Kuwait Airways groundet fünf Airbus
Der Schritt der Regierung kommt nicht ganz aus heiterem Himmel. In letzter Zeit kam es immer wieder zu technischen Störfällen. Denn der Flugzeugpark der staatlichen Airline ist überaltert. «Die Sicherheitssituation verschlechterte sich», sagte Kommunikationsminister Salem Al-Othainah gemäß der Zeitung Kuwait Times. Die A300 mit der Notlandung in Medina beispielsweise wurde 1993 gebaut. Darum wurden nun gleich alle fünf A300 in der Flotte gegroundet. Sie haben ein Durchschnittsalter von über zwanzig Jahren. Finanzielle Verluste seien «nicht wichtig, solange es um die Sicherheit der Passagiere geht», so Al-Othainah gemäß der Nachrichtenagentur Kuna. «Es gibt keinen Spielraum, wenn es um Menschenleben geht.» Die Regierung behält sich offenbar auch vor, noch mehr Flieger aus dem Verkehr zu ziehen.
Privatisierung verschoben
Doch es könnte noch schlimmer kommen. Anwalt Hawra Al Habeeb klagte am Montag vor Gericht gegen Kuwait Airways und verlangte die Einstellung aller Flüge. «Die Fehlfunktionen bei Flugzeugen von Kuwait Airways stellen eine große Gefahr für die Leben der Passagiere dar», begründete er seinen Antrag. Die Regierung solle deshalb nun eine unabhängige Expertenkommission einsetzen um zu prüfen, ob die Flotte noch flugtüchtig sei.

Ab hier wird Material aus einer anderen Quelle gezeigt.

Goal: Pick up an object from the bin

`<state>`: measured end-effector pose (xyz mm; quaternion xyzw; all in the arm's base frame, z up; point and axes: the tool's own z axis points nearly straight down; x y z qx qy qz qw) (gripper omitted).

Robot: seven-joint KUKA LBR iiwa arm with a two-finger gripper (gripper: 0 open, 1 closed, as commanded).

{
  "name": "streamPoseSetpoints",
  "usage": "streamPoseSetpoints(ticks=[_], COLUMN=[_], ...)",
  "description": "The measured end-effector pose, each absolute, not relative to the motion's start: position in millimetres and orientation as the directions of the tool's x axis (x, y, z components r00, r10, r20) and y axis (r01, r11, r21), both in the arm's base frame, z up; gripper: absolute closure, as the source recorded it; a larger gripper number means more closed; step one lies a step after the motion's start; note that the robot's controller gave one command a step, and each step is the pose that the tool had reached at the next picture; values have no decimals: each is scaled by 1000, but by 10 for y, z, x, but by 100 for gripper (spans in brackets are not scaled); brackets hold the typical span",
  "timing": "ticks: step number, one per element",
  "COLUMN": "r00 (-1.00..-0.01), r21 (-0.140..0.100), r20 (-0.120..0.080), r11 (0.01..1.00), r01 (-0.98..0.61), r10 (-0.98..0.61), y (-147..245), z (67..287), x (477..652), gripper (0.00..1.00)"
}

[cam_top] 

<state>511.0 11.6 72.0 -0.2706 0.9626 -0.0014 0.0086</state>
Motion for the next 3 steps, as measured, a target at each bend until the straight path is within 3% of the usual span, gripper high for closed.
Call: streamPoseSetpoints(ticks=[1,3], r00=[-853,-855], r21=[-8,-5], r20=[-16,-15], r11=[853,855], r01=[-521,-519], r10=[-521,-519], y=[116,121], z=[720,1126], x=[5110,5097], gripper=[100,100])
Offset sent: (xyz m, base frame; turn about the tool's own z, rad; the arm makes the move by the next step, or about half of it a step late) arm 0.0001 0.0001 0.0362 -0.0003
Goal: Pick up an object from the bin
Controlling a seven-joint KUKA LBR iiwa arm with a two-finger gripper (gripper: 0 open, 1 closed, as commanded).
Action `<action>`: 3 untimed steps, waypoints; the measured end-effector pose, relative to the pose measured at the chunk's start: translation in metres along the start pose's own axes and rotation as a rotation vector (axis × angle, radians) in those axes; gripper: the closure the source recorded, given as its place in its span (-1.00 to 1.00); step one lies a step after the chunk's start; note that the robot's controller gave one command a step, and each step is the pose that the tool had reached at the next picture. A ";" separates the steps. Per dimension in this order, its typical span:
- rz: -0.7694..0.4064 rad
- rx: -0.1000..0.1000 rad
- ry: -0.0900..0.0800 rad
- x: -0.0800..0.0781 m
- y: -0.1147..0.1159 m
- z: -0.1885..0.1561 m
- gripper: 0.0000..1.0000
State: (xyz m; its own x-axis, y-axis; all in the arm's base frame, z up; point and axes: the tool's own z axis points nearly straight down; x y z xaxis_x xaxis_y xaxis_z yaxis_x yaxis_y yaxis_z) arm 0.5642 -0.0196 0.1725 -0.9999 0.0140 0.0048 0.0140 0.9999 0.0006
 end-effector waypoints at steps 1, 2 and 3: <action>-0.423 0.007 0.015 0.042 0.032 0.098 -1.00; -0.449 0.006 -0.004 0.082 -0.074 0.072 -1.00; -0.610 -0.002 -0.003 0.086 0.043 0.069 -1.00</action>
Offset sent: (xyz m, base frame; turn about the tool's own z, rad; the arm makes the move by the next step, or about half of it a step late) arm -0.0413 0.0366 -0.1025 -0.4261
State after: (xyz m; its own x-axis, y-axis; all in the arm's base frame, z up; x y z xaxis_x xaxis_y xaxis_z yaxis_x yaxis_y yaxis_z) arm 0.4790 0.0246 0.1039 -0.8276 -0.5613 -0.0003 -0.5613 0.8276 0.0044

Die kuwaitische Regierung versucht ihre Fluglinie seit längerem zu privatisieren. In den letzten 21 Jahren schrieb sie mit einer Ausnahme nur Verluste. Im Juni beschloss das Parlament nun, die Privatisierung um drei Jahre zu verschieben. Zuerst soll die Flotte erneuert werden. Dazu will die Regierung für Kuwait Airways zehn neue Flieger kaufen.